Tailored Cost Funtion

Suppose that, for a particular problem, I studied carefully and came to the terms for the best optimizing metric (a real number). Suppose also that this optimizing metric is very specific to my problem at hand and this metric is not one of the conventional metrics, like accuracy, precision, recall, etc. It is a tailored metric that is best suited for the problem at hand.

Given all the premises above, my question is: 1- Is the best practice in the deep learning industry keeping the cost function for the classificator training as a regular function, like cross entropy, and use the tailored metric only as a means for ranking different classifiers, by computing this metric on the development set?

2- Or is it worth directly implementing the optimizing metric as the cost function? (In this second case, after training, the task of checking the classifiers against the dev set continues to be the same as in the case 1 above.

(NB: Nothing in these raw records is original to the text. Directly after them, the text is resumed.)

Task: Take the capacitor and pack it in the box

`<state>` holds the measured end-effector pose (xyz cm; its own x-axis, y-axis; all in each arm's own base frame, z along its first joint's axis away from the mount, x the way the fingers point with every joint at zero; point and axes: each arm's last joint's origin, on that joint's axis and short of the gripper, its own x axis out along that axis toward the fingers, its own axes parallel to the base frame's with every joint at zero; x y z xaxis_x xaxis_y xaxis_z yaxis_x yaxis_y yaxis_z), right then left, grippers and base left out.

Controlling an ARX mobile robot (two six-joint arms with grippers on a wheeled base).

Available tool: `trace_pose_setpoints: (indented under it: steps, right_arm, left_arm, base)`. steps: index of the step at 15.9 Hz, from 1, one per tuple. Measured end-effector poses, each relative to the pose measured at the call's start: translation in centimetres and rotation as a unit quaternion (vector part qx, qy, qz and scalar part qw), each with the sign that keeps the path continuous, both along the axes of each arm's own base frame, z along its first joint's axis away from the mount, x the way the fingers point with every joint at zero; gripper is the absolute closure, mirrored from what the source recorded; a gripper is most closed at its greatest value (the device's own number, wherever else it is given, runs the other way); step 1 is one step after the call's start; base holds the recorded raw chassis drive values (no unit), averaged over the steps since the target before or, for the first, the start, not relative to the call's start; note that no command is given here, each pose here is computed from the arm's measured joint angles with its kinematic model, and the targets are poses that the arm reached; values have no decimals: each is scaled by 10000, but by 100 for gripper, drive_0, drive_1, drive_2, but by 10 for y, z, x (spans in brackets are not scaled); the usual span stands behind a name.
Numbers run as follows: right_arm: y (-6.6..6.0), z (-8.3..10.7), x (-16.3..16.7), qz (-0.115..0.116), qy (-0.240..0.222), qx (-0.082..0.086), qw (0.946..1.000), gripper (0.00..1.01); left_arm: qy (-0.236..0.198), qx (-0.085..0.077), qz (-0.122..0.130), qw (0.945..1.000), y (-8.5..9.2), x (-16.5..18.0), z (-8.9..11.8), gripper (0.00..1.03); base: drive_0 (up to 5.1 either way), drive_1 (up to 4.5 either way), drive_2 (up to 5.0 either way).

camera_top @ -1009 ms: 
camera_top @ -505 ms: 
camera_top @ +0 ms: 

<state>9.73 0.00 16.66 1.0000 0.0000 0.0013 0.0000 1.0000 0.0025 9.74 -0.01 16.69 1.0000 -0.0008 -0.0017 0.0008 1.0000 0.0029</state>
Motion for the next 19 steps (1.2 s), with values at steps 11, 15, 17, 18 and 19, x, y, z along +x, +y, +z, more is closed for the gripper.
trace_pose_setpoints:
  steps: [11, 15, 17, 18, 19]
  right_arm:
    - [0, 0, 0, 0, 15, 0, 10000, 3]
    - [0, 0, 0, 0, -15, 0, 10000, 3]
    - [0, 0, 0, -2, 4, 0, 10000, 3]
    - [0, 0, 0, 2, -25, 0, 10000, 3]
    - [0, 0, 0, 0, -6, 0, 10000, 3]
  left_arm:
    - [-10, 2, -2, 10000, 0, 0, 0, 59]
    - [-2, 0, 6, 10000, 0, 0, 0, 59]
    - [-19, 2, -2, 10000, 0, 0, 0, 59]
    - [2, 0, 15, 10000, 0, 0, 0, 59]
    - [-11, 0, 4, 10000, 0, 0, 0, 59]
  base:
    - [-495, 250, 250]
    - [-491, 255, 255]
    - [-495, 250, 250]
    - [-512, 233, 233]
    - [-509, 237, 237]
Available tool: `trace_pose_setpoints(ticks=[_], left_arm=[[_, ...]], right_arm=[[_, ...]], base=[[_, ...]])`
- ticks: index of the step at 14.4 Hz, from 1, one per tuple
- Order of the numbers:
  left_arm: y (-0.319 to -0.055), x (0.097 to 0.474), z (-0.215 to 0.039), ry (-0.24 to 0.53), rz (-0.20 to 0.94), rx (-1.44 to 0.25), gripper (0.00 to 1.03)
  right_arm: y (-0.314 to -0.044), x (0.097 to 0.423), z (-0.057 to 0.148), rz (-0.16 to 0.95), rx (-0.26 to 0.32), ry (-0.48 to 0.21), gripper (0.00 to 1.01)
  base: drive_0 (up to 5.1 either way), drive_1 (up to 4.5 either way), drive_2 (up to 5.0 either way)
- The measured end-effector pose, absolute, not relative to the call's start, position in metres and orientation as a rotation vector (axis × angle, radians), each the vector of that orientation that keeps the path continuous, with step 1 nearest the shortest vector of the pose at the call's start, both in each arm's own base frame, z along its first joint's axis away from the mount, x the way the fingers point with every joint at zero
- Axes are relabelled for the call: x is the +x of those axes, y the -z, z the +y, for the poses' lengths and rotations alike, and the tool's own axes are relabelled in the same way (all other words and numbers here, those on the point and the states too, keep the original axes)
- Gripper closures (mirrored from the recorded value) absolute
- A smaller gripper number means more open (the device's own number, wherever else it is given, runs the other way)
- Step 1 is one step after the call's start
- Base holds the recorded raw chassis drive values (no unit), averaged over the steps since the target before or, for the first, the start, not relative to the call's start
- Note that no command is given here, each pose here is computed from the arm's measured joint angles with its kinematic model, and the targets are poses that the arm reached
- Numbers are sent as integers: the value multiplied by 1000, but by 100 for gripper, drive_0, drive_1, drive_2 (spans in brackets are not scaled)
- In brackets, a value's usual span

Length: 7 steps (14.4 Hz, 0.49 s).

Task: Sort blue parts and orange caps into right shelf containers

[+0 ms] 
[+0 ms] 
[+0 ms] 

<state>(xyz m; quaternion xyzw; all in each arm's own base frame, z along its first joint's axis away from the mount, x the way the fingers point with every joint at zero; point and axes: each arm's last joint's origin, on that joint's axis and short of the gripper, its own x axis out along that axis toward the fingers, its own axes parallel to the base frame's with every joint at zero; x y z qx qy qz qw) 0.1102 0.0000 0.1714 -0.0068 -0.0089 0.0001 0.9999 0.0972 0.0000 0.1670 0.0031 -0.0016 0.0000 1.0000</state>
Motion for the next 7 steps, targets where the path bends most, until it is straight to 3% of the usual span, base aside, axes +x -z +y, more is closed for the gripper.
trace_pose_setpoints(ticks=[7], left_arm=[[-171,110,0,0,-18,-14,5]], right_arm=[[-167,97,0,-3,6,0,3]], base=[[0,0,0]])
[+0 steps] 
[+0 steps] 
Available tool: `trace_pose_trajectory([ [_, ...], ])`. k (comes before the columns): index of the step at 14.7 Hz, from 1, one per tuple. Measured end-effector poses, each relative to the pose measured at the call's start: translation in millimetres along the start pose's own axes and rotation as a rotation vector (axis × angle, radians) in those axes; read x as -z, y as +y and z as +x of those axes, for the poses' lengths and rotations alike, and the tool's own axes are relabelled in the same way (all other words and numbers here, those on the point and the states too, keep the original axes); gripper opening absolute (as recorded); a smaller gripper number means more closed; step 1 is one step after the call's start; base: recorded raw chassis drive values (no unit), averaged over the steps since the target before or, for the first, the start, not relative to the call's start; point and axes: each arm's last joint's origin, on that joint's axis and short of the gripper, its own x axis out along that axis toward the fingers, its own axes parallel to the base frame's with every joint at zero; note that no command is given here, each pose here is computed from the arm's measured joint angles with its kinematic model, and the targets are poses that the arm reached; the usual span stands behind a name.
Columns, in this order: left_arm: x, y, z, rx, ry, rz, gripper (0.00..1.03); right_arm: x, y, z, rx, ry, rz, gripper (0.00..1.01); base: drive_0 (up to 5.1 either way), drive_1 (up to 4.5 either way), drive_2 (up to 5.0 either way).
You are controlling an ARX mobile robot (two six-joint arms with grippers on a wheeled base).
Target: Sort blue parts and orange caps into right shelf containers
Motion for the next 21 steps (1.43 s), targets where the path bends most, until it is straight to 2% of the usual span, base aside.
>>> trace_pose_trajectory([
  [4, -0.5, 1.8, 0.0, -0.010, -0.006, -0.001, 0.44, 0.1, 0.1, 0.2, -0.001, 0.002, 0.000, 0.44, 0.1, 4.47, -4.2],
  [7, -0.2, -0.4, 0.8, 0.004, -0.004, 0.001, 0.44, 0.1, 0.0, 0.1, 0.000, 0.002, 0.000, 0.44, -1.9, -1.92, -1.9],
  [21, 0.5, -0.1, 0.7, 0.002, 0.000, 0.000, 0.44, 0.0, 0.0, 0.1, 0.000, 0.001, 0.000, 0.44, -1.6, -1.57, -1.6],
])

In other words, my question is basically about the definition of the cost function. Should I bother implementing a tailored cost function, to be close to the optimizing metric, or should I use the optimizing metric solely to check and rank the different classifiers using the dev set?

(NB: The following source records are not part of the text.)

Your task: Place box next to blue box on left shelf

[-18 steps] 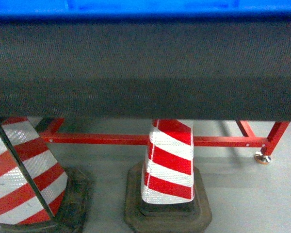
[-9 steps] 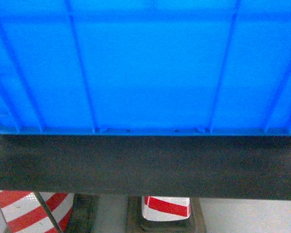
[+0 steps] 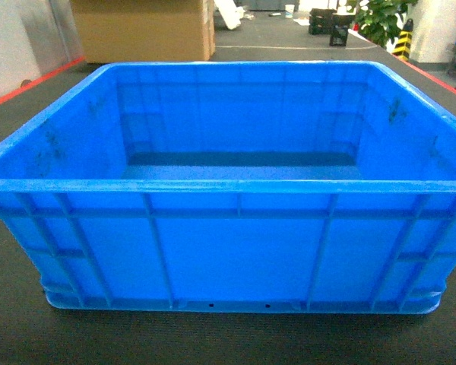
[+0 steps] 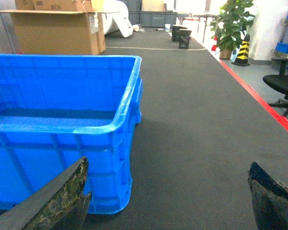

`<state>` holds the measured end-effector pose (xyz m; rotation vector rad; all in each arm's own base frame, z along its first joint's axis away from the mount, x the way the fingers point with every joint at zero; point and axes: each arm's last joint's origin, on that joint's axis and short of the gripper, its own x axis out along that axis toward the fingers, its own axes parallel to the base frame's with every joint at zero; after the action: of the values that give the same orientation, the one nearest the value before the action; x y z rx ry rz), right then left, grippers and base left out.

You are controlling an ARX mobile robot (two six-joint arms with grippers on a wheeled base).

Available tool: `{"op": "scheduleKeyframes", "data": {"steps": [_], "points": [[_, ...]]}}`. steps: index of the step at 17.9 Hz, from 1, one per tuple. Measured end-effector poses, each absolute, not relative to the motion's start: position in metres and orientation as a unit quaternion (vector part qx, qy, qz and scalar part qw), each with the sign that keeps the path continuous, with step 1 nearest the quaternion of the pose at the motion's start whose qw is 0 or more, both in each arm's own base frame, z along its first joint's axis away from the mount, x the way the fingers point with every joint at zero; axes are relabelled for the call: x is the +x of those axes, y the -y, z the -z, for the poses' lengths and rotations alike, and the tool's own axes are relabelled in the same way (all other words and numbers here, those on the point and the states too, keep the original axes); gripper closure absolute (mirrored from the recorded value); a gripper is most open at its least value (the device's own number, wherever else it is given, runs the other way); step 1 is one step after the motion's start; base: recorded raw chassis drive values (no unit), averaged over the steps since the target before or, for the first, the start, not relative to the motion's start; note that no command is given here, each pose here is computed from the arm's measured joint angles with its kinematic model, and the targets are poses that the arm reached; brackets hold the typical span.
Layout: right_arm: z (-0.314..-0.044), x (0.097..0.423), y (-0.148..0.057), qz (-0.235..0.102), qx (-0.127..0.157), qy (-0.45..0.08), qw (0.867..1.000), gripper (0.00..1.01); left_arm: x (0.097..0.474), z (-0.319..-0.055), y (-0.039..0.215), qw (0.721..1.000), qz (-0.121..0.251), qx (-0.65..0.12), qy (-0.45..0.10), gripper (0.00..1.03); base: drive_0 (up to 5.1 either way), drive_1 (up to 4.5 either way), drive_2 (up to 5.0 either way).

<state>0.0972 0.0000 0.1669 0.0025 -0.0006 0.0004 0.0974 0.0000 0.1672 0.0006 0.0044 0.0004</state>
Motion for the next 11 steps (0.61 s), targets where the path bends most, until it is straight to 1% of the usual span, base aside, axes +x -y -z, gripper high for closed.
{"op": "scheduleKeyframes", "data": {"steps": [11], "points": [[-0.1670,0.0972,0.0000,0.000,0.001,0.001,1.000,0.03,0.0974,-0.1675,0.0000,1.000,0.000,0.000,0.000,0.05,0.0,0.00,0.0]]}}
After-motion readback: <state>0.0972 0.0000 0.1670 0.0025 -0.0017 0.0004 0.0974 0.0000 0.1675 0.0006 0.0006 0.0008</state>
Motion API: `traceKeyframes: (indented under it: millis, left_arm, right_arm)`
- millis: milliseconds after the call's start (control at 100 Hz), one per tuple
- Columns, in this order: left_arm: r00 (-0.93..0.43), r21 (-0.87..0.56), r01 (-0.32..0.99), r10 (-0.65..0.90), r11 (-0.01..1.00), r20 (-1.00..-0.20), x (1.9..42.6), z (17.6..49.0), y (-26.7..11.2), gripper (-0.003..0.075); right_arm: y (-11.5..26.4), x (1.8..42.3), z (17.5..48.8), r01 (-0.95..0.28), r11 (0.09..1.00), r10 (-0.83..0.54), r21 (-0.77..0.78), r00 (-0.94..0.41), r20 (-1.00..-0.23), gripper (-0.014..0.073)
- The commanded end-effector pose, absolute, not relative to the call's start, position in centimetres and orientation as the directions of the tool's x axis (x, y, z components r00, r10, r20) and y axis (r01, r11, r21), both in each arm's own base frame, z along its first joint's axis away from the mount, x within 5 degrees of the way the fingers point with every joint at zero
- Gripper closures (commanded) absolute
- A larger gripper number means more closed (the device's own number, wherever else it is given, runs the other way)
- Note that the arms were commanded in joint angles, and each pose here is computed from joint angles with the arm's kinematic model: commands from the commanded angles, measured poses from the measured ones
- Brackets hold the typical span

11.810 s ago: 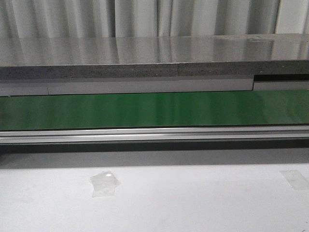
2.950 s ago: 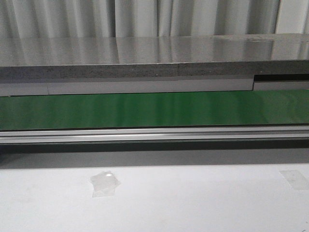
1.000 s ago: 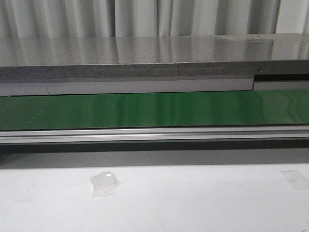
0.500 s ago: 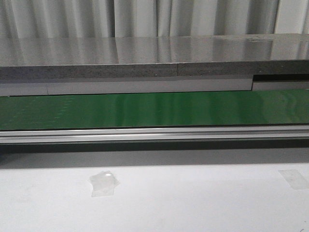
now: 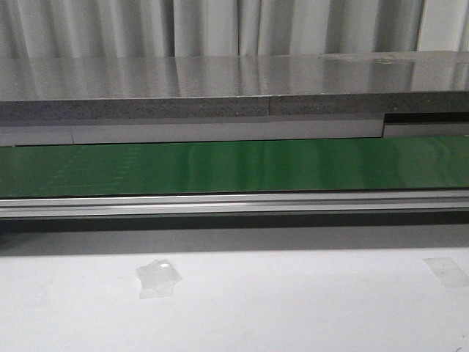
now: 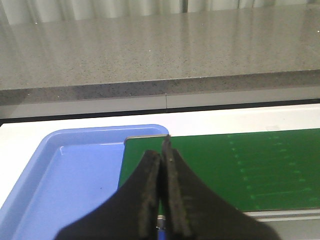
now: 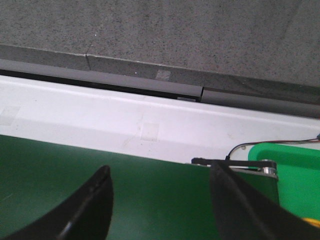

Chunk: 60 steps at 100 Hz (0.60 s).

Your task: Move button from left to right

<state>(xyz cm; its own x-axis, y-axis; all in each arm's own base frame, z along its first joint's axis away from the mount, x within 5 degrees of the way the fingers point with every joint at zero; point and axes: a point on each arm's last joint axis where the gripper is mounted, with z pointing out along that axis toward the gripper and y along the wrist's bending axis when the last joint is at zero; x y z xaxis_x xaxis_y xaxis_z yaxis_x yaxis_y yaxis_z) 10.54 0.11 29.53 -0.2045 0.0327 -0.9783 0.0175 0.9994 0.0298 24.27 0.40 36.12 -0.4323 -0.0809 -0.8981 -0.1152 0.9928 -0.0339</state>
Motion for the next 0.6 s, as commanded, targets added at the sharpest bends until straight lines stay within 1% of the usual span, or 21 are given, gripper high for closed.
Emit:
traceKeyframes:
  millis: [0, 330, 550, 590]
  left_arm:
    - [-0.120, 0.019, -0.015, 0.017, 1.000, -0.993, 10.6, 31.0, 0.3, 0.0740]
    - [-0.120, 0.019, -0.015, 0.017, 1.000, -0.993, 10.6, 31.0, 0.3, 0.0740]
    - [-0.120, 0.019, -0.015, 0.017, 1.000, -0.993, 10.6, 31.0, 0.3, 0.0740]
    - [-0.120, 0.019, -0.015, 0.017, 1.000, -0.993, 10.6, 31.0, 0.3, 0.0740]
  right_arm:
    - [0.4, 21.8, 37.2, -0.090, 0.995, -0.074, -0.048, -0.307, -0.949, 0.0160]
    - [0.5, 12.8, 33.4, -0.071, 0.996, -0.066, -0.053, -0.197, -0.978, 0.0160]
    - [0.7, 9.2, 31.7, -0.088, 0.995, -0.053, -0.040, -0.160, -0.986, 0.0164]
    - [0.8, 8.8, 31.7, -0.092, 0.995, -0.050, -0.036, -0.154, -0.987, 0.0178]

I think the high level point is that you need a cost function of some sort that accurately reflects the performance of your model, because that is what drives back propagation to train the model. Whatever you define that function to be, you need to be able to compute the gradients of that function w.r.t. each of the parameters of your model that you need to train. You can call it an “optimizing metric” or a “cost function”, but it needs to be a scalar valued function that can be used to drive back propagation using its gradients.